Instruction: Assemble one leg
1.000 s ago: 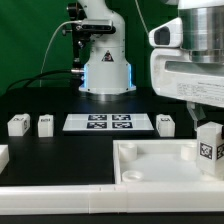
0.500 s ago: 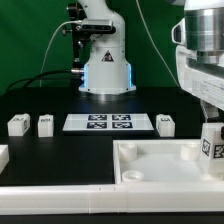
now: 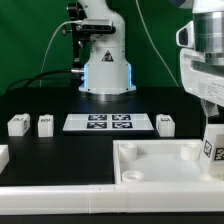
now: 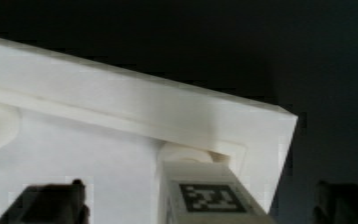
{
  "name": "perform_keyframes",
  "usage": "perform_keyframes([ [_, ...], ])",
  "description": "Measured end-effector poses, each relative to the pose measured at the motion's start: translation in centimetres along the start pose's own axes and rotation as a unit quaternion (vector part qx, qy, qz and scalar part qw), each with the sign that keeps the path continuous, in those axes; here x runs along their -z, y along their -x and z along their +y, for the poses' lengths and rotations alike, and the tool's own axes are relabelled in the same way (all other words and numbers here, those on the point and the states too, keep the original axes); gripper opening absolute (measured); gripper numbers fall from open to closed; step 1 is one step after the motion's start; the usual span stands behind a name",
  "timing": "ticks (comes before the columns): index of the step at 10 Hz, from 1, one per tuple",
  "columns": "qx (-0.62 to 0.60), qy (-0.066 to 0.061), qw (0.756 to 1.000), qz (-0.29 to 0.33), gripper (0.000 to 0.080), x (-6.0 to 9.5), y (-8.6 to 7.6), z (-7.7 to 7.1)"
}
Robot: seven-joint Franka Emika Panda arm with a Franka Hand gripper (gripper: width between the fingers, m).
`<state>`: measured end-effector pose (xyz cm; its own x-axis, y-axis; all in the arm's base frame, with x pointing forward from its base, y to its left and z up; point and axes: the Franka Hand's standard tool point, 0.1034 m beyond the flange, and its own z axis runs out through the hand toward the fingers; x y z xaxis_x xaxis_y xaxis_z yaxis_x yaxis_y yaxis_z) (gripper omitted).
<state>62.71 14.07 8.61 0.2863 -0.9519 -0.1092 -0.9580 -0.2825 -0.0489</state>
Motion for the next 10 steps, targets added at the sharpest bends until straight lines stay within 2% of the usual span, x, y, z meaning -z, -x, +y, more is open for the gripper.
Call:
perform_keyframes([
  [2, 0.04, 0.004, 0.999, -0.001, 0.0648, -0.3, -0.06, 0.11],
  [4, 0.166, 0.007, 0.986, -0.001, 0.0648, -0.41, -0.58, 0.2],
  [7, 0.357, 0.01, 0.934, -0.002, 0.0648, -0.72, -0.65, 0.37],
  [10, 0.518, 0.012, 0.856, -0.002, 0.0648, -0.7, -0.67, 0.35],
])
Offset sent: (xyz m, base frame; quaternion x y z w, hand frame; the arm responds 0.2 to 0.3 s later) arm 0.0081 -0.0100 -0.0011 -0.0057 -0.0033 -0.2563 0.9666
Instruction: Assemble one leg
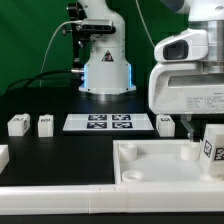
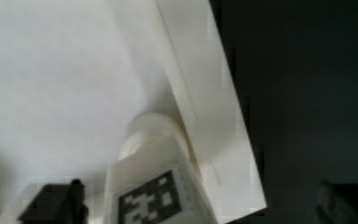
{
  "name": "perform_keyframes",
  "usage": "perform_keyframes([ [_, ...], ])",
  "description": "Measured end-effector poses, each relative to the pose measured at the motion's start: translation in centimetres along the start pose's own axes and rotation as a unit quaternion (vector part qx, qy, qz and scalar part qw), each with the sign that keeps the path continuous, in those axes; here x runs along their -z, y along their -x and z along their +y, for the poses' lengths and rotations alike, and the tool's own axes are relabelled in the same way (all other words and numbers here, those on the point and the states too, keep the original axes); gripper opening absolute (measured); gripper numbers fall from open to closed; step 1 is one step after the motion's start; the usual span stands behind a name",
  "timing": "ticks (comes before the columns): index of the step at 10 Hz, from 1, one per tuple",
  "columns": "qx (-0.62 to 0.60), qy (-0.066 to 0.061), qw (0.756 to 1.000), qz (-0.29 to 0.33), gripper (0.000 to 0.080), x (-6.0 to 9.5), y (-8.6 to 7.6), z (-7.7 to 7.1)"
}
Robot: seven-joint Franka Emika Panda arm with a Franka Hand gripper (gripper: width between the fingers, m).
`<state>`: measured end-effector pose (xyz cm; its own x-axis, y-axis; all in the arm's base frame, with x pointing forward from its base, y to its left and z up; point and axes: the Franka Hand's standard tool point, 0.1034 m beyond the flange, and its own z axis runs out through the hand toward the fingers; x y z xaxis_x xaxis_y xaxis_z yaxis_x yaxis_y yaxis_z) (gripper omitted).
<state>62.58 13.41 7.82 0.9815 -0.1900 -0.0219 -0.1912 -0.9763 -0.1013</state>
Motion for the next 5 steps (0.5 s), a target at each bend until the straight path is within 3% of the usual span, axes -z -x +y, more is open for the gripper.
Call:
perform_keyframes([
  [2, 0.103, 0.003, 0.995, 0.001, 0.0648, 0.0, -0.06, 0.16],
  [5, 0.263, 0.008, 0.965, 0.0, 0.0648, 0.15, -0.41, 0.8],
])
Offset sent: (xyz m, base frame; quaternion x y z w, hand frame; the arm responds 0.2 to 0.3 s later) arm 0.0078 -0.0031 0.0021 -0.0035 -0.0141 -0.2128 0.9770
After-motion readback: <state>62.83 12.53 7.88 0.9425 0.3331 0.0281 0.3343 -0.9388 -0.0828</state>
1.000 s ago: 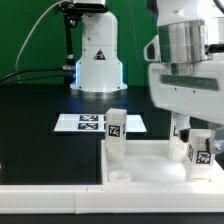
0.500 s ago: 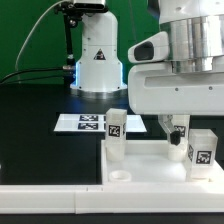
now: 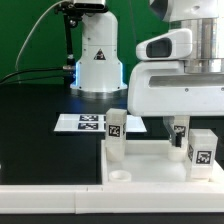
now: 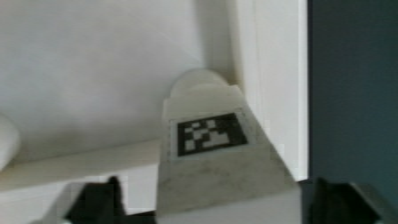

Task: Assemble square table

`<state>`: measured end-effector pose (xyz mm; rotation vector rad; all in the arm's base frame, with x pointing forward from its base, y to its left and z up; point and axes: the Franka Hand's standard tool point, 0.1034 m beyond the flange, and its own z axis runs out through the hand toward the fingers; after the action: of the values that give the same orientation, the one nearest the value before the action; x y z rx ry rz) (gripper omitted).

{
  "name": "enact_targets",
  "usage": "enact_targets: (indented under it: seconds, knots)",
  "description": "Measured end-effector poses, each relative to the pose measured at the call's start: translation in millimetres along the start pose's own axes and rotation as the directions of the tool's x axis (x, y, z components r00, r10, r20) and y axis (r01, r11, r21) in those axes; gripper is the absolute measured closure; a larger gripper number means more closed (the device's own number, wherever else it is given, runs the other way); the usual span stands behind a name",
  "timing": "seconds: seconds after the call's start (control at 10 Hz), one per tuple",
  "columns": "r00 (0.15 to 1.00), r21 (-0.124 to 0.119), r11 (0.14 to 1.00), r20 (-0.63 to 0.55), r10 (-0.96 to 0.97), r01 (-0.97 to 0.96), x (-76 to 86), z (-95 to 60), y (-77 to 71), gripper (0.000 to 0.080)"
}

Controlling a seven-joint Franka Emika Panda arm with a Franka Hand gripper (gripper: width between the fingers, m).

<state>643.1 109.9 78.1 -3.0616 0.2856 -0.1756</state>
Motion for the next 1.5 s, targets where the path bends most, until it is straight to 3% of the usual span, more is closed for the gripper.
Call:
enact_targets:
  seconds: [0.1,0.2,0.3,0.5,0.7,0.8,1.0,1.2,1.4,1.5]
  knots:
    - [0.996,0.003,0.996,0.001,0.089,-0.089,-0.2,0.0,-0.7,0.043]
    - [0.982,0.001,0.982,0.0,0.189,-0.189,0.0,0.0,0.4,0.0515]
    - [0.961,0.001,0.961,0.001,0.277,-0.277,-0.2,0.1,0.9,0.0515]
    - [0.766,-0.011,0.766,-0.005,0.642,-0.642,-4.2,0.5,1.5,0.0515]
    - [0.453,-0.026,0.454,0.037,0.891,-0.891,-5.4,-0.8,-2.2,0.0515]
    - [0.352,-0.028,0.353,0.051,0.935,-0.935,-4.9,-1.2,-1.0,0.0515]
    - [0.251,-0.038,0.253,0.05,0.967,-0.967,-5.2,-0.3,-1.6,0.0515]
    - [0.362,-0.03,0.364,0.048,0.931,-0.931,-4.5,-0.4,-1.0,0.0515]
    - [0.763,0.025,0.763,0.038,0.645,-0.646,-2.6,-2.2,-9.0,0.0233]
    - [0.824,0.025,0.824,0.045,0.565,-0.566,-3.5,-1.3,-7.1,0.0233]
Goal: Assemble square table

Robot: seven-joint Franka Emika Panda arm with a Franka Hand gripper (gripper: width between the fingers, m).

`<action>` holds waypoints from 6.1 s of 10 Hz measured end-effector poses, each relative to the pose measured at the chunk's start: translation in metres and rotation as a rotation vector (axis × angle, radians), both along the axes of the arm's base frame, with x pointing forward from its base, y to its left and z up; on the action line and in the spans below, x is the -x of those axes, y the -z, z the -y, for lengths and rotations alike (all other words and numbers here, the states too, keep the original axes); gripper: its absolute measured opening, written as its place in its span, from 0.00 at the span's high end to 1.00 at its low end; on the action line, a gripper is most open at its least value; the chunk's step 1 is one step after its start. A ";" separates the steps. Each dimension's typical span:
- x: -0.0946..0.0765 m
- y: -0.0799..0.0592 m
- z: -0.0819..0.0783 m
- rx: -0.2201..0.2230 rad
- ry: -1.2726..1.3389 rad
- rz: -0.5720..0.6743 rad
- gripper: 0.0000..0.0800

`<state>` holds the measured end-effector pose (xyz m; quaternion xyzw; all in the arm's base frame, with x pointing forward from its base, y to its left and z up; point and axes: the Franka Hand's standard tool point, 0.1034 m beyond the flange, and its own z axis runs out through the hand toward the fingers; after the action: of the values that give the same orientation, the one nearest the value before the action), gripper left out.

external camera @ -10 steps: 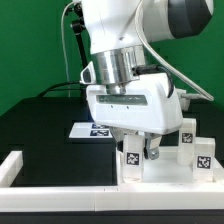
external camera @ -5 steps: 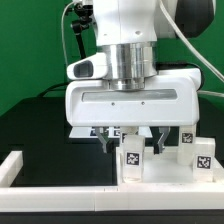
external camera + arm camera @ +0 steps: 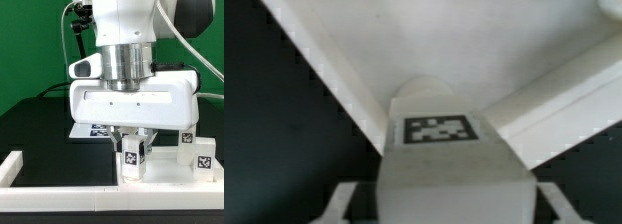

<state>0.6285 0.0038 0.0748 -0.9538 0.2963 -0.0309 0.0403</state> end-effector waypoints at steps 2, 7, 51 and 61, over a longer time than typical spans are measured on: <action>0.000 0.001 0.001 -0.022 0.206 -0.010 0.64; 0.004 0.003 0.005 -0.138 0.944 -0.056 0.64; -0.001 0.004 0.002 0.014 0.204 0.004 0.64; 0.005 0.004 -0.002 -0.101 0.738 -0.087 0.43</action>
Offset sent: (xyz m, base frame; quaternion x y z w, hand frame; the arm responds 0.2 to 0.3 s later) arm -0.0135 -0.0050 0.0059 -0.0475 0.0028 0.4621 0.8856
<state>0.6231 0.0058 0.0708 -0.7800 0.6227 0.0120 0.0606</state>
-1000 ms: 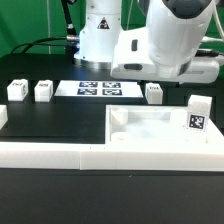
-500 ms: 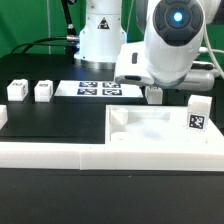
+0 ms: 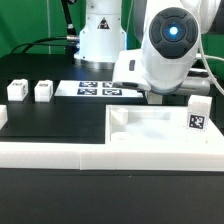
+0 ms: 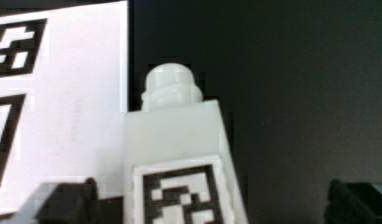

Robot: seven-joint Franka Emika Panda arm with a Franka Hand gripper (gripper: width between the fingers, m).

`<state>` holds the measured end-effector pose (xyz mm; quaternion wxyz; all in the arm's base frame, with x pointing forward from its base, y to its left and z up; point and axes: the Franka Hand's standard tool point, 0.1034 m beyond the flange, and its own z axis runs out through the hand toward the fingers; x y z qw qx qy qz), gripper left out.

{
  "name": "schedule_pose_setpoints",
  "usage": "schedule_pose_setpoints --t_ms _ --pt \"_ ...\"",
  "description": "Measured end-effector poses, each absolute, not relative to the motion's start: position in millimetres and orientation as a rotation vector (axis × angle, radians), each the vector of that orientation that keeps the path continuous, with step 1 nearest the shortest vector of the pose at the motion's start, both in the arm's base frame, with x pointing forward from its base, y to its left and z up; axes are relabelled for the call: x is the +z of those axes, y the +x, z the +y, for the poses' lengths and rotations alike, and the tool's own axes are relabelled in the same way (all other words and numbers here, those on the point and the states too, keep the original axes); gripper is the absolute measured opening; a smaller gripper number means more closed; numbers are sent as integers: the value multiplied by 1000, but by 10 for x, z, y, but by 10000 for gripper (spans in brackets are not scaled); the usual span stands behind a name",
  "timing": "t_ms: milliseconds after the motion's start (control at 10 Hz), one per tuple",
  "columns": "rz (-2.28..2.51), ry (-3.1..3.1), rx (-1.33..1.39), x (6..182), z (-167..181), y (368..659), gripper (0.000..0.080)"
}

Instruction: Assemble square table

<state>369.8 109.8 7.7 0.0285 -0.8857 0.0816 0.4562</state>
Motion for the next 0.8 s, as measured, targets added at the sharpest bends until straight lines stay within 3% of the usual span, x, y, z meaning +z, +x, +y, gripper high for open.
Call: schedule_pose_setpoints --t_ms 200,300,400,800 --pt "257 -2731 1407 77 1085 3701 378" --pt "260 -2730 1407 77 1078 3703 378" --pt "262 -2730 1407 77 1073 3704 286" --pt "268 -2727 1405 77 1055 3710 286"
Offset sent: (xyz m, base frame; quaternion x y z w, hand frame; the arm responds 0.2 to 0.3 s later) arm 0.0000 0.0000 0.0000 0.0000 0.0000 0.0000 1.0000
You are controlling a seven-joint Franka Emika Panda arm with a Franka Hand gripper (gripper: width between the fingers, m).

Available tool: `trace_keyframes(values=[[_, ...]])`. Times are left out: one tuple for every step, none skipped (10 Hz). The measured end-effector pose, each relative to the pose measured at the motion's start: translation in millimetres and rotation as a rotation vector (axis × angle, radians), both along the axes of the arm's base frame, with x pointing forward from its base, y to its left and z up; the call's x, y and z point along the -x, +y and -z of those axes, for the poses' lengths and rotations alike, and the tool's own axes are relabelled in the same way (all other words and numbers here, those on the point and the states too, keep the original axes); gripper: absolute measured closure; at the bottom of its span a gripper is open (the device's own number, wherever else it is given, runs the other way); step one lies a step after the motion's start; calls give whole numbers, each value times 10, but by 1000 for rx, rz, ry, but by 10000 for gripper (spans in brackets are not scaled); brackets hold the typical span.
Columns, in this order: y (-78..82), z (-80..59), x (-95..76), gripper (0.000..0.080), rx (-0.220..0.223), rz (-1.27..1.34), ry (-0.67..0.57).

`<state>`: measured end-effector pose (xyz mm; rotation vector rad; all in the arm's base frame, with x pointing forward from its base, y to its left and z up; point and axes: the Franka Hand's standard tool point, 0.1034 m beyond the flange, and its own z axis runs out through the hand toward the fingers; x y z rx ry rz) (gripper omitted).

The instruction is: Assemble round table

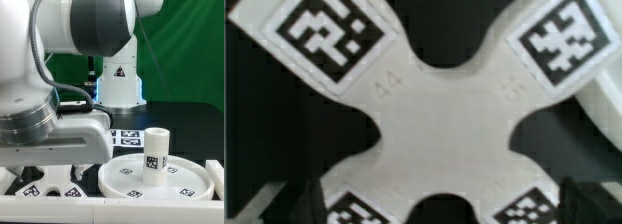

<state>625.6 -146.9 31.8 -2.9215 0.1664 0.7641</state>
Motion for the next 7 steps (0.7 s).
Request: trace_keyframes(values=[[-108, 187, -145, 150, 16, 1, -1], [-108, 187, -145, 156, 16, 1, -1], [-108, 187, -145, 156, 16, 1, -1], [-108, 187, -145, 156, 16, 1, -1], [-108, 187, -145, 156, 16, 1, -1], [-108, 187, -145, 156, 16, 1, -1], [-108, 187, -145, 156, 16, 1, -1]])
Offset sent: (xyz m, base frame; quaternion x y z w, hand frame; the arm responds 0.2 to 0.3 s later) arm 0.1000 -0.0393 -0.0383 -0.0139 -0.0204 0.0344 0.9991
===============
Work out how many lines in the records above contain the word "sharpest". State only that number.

2